Paris is beautiful in spring!  The flowers are blooming and everything is lush and green.  The sun rises at 6:30 and sets at 9:00 so there’s plenty of time to enjoy all that Paris has to offer.  The weather can be a little unpredictable, rainy and cold one day and sunny and fairly warm the next, so we’re checking the weather a lot and planning our activities accordingly. Another great thing about being in Paris in the spring is that the tourist season hasn’t started yet.  Things are cheaper, lines are shorter, and it feels like we can almost blend into the city and enjoy Paris as a local.


photo5Thanks Tilly for taking time out of your schedule to share your vacation adventures!

All photos courtesy of Tilly Ritter.

8 responses to “Paris in the spring, with kids – an interview”

  1. Thanks! I think I can do it and that’s the amazing thing! I think for too long I’ve dreaded it instead of focusing on how I could make it work. Thanks again for the encouragement :).

  2. Thanks for making it seem doable! For the first time, I’m actually considering this =). Will definitely let you know how it goes.

  3. We used the website When you pay their annual fee to join, they give you 1200 points to start you off. That covers about 2 weeks of time at someone’s house.
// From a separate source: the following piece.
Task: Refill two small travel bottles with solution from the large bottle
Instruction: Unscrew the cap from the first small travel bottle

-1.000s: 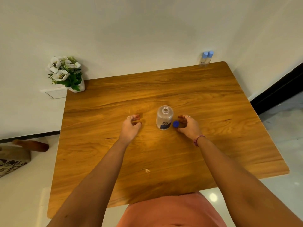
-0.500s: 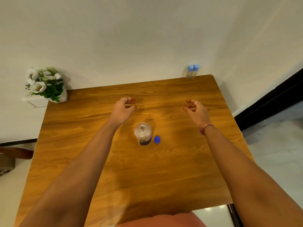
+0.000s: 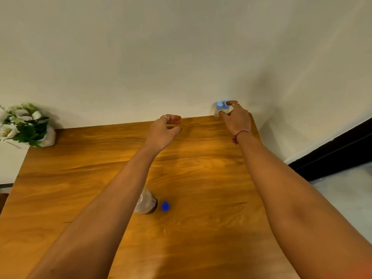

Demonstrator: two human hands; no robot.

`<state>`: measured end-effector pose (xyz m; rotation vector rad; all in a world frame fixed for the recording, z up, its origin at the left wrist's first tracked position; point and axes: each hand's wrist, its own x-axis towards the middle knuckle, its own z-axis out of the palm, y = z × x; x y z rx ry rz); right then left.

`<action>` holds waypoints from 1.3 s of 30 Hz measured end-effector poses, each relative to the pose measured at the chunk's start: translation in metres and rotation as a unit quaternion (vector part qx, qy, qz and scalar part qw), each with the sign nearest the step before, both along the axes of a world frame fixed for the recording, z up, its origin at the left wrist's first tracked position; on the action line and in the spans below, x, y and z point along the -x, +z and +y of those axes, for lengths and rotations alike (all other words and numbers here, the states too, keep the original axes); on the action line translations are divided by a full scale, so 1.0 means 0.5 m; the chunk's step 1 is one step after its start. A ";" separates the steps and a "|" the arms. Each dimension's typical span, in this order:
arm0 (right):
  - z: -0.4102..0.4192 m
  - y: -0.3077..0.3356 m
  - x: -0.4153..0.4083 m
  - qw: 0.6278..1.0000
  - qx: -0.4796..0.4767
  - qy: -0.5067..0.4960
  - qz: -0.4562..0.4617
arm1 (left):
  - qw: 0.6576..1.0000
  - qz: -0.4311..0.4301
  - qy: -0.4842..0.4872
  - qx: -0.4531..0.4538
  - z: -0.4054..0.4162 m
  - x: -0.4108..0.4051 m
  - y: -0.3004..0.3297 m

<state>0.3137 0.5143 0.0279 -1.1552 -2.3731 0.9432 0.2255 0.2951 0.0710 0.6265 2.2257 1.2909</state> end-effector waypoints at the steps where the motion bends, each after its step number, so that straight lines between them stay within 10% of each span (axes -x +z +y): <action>1: 0.011 -0.002 0.011 1.000 -0.003 0.006 -0.008 | 1.000 -0.001 0.000 0.001 0.010 0.002 -0.001; 22: 0.085 -0.052 0.107 0.981 -0.101 0.045 -0.157 | 0.999 -0.005 -0.027 0.016 0.063 0.009 -0.020; 39: -0.158 0.167 0.051 0.950 0.235 0.203 0.043 | 0.985 0.163 -0.028 0.053 -0.084 0.002 -0.009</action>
You’ll need to check their site for any additional information you want. There’s a lot of swapping sites out there. We chose the one that seemed to work best for us. Good luck!
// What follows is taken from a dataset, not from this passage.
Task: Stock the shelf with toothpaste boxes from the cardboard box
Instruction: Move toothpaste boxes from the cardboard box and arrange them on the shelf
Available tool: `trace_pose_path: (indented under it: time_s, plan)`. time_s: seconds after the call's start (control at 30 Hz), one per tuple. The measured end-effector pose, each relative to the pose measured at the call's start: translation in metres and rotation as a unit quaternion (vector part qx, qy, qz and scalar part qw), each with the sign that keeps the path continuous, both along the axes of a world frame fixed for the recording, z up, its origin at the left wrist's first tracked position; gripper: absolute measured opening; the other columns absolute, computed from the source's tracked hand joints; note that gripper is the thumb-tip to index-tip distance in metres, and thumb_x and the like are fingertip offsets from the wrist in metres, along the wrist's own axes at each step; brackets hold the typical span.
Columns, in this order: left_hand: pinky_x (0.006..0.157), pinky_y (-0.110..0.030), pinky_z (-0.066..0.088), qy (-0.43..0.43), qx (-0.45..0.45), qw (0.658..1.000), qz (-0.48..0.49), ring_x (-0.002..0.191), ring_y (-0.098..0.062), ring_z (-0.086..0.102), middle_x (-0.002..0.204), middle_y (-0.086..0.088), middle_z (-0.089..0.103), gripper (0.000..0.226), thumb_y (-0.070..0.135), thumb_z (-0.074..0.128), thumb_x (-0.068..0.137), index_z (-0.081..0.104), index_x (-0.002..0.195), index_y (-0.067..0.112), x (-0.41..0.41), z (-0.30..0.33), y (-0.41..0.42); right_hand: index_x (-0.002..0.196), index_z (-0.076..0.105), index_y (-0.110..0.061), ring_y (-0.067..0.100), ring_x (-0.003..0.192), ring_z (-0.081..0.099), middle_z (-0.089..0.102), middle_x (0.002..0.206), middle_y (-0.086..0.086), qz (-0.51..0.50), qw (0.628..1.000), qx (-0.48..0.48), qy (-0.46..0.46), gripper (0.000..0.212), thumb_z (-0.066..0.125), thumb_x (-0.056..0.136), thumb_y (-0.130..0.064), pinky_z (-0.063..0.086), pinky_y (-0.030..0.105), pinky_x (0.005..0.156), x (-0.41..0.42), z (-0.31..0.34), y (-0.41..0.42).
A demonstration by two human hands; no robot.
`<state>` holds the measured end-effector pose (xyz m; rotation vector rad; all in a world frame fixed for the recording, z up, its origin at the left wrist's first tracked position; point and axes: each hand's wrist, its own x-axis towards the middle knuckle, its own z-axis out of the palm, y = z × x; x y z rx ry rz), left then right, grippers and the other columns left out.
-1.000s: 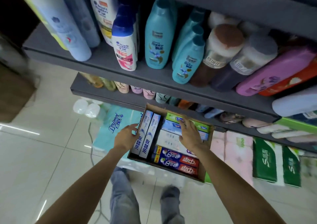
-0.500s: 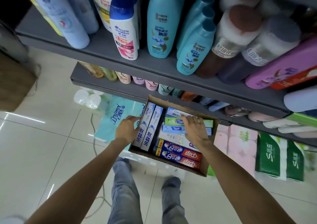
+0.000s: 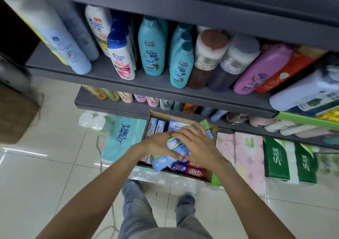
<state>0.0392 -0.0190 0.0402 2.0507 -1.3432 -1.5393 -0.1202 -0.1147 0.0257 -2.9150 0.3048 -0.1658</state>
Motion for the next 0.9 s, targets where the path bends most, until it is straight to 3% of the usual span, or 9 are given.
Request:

  4. You can do it!! Traveling with kids isn’t as hard as it seems. I promise! Like I said in the interview above, kids just want to play and run and have fun… They don’t care where! My biggest tips would be always have familiar snacks from home (granola bars, squeezers, grilled cheese sandwiches) and a few familiar toys/books. You can do it! 🙂

  5. I also tend to anticipate how stressful it will be traveling with the kids. It’s always easier staying home with our toys, friends and routine. The thing to do to keep the kids happy is do things while traveling that we do at home – playing at parks, going to the zoo, visiting the children’s section at libraries, etc. The kids have always taken it in stride and I’ve found we have sweeter family time because I’m not distracted by cleaning, cooking and my own routine at home. Do it! But keep expectations low as far as how much you can do in one day. If you wouldn’t do it at home, don’t expect the kids to be able to handle it on vacation (unless you want to pull out your hair:-). If you decide to travel with them, let us know how it goes! No matter how you frame it, toddlers can be a challenge;-) All parents can sympathize.

  6. I loved this post interview and wanted to say thanks for providing such a great outlook on traveling with small children. We have two small children and I’ve been terrified to try and arrange any type of vacation! I keep thinking it would end up being more stressful than staying home. Reading this post hasn’t really changed my mind, but at least it’s given me pause. It might not be as bad as I imagine it would be =). Thanks, again.